**Input:**

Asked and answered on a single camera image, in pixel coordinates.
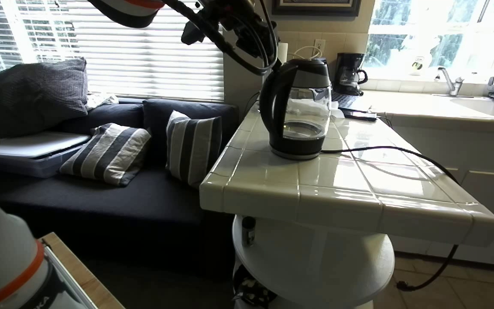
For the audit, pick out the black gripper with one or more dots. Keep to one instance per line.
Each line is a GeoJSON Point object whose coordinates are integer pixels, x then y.
{"type": "Point", "coordinates": [241, 19]}

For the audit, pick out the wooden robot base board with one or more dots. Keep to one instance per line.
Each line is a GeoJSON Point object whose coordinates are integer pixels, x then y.
{"type": "Point", "coordinates": [81, 275]}

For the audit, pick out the black glass electric kettle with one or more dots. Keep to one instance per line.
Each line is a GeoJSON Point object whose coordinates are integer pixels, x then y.
{"type": "Point", "coordinates": [292, 143]}

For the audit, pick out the white paper towel roll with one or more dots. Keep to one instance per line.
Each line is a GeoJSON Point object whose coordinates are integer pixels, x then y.
{"type": "Point", "coordinates": [284, 52]}

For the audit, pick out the dark framed picture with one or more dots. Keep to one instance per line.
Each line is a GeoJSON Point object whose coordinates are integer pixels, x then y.
{"type": "Point", "coordinates": [316, 7]}

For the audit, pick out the black coffee maker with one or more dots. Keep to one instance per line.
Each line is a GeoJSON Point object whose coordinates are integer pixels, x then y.
{"type": "Point", "coordinates": [349, 70]}

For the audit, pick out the flat black phone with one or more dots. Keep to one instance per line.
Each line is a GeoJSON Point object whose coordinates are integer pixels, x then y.
{"type": "Point", "coordinates": [359, 113]}

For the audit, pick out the upright striped pillow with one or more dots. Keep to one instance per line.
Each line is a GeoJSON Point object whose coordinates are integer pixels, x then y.
{"type": "Point", "coordinates": [189, 148]}

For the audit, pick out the navy back cushion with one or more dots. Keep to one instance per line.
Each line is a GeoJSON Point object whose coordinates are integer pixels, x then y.
{"type": "Point", "coordinates": [155, 122]}

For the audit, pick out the white window blinds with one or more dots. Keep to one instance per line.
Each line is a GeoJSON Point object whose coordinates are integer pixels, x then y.
{"type": "Point", "coordinates": [110, 57]}

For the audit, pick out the chrome sink faucet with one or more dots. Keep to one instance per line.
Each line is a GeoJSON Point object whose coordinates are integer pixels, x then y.
{"type": "Point", "coordinates": [452, 84]}

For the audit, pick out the wide striped pillow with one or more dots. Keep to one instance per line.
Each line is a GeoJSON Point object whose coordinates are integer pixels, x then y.
{"type": "Point", "coordinates": [107, 155]}

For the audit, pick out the navy blue sofa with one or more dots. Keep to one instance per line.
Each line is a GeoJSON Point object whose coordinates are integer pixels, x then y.
{"type": "Point", "coordinates": [121, 211]}

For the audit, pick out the dark grey pillow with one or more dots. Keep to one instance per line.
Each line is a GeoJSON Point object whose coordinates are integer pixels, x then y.
{"type": "Point", "coordinates": [35, 96]}

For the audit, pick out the grey laptop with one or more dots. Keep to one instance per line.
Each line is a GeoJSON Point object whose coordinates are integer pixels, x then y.
{"type": "Point", "coordinates": [42, 143]}

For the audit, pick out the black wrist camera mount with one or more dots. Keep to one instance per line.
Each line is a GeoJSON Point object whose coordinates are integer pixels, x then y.
{"type": "Point", "coordinates": [193, 31]}

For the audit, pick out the white table pedestal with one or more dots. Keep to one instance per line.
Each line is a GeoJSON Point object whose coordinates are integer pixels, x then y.
{"type": "Point", "coordinates": [316, 263]}

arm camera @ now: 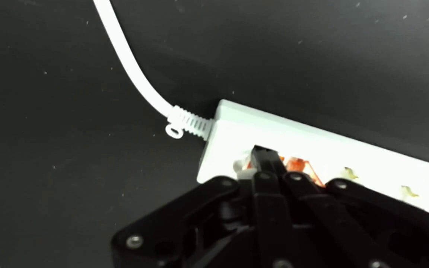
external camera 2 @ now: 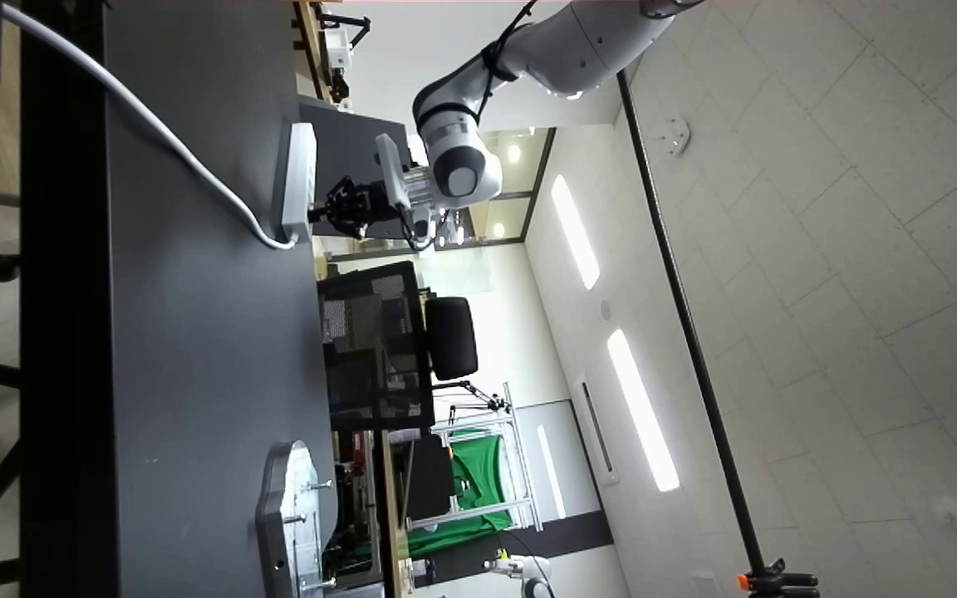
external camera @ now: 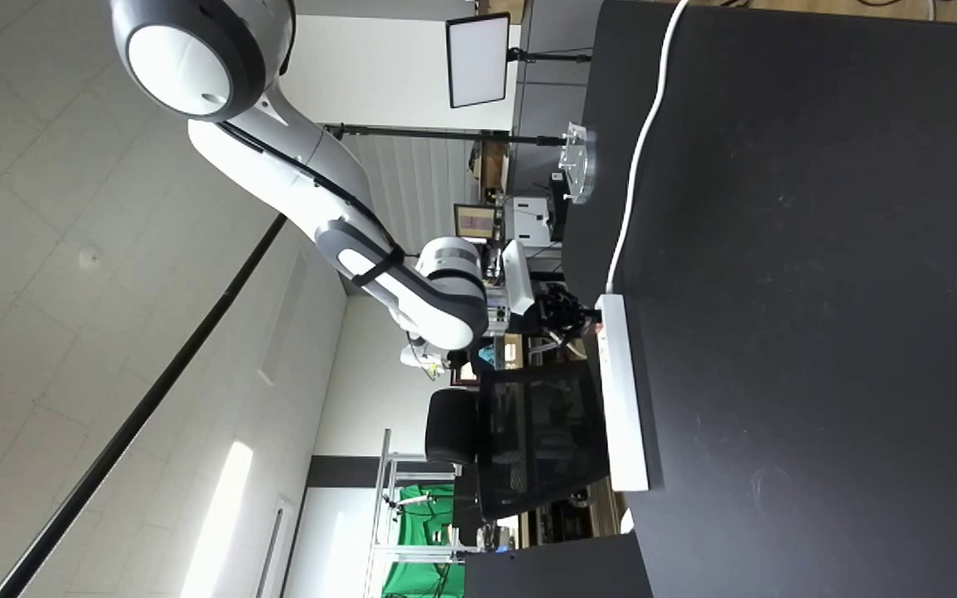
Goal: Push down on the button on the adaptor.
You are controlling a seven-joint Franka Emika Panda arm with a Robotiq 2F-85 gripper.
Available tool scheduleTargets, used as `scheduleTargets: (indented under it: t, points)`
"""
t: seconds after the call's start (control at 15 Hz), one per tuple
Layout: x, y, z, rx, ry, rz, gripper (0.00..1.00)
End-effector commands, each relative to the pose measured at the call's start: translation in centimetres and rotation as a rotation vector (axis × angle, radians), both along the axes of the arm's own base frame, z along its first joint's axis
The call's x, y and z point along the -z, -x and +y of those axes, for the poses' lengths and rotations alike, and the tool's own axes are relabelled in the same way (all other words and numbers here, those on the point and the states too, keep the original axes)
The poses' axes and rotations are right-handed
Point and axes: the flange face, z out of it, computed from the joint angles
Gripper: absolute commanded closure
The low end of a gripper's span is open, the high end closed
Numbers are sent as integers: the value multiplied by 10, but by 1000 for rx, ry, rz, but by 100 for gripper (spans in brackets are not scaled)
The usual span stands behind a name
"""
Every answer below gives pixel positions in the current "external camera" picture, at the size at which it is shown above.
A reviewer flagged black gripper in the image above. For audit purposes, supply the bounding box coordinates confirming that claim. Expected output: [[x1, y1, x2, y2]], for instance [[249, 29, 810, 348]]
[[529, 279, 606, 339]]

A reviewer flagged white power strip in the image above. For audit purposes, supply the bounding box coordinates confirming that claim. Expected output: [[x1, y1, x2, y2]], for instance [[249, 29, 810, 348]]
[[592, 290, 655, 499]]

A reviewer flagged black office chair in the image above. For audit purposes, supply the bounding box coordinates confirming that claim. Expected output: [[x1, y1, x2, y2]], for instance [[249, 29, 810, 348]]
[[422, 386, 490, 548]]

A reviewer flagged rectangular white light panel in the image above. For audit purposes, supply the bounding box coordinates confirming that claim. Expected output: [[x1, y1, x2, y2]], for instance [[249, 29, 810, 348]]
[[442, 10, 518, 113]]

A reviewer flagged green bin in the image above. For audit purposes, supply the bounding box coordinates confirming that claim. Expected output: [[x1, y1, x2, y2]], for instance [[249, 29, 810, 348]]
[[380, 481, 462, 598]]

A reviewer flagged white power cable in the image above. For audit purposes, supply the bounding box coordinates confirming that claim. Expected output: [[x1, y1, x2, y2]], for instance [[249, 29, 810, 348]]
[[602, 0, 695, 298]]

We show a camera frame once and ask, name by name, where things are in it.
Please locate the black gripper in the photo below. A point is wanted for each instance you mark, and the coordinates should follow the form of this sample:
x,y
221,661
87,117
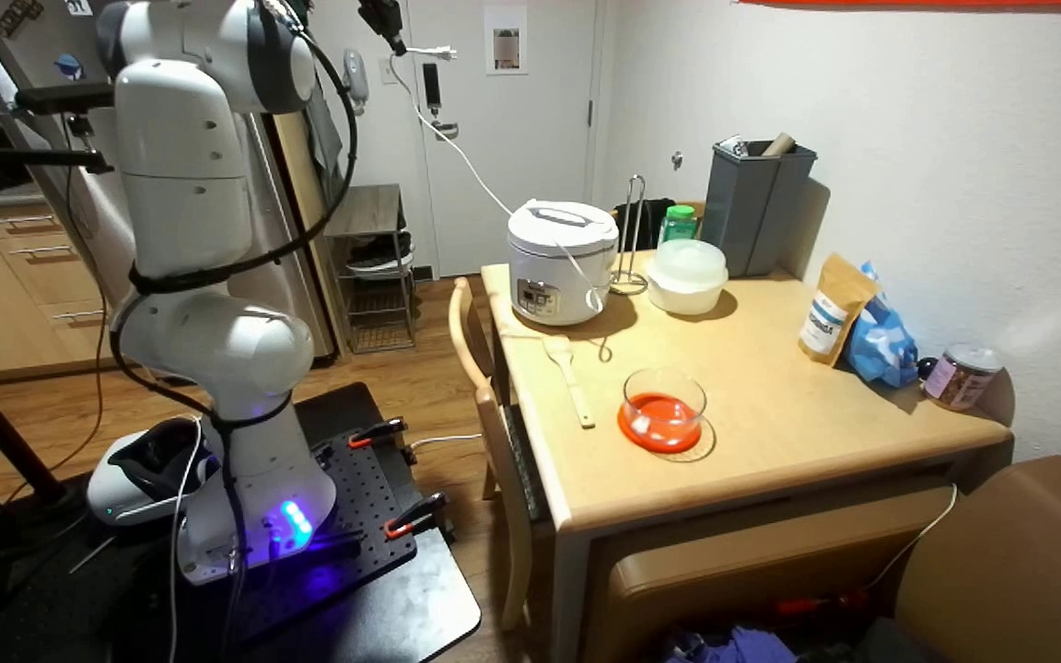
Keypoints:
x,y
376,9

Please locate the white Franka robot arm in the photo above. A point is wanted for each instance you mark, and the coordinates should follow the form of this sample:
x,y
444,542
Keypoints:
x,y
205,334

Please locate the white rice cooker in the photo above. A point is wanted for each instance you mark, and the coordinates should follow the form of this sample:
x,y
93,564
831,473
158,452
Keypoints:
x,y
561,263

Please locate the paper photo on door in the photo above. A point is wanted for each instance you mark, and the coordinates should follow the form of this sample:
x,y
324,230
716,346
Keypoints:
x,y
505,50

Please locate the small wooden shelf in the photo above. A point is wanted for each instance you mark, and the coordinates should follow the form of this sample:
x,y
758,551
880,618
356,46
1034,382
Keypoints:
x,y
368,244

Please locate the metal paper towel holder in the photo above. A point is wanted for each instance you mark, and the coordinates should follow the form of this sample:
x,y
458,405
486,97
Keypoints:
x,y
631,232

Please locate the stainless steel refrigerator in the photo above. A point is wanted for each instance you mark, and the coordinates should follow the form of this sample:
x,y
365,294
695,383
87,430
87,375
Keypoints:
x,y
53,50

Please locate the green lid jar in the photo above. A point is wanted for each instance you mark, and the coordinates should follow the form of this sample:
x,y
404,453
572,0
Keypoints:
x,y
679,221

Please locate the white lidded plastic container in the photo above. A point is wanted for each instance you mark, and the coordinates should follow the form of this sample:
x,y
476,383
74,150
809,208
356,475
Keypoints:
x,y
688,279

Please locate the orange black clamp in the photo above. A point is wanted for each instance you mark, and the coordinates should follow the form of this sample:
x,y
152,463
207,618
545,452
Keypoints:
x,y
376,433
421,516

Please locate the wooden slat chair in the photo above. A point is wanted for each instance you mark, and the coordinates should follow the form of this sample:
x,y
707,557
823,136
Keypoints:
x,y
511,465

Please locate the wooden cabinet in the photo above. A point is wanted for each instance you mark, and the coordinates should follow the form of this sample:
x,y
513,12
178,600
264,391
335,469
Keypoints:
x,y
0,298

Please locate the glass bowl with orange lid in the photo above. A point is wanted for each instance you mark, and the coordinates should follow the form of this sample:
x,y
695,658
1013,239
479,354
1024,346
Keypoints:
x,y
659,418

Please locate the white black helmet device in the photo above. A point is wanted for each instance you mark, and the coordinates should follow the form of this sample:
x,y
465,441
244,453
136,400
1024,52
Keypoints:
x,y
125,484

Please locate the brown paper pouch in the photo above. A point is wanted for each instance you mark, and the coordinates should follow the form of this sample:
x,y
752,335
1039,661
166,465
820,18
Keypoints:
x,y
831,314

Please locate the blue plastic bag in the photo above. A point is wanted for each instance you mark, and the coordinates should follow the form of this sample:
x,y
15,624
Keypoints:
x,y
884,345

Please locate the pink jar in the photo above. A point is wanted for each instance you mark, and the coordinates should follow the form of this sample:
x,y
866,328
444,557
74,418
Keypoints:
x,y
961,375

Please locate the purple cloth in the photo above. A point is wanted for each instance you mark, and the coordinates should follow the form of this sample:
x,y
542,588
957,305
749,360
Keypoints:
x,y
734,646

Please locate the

**What the task requires:** All lines above that contain "below" are required in the answer.

**Answer to this exercise:**
Every answer below gives pixel positions in the current "external camera" picture, at the size at which it is shown above.
Please locate the black gripper in the photo below. A point is wanted for each instance you mark, and the coordinates should follow the form of this sample:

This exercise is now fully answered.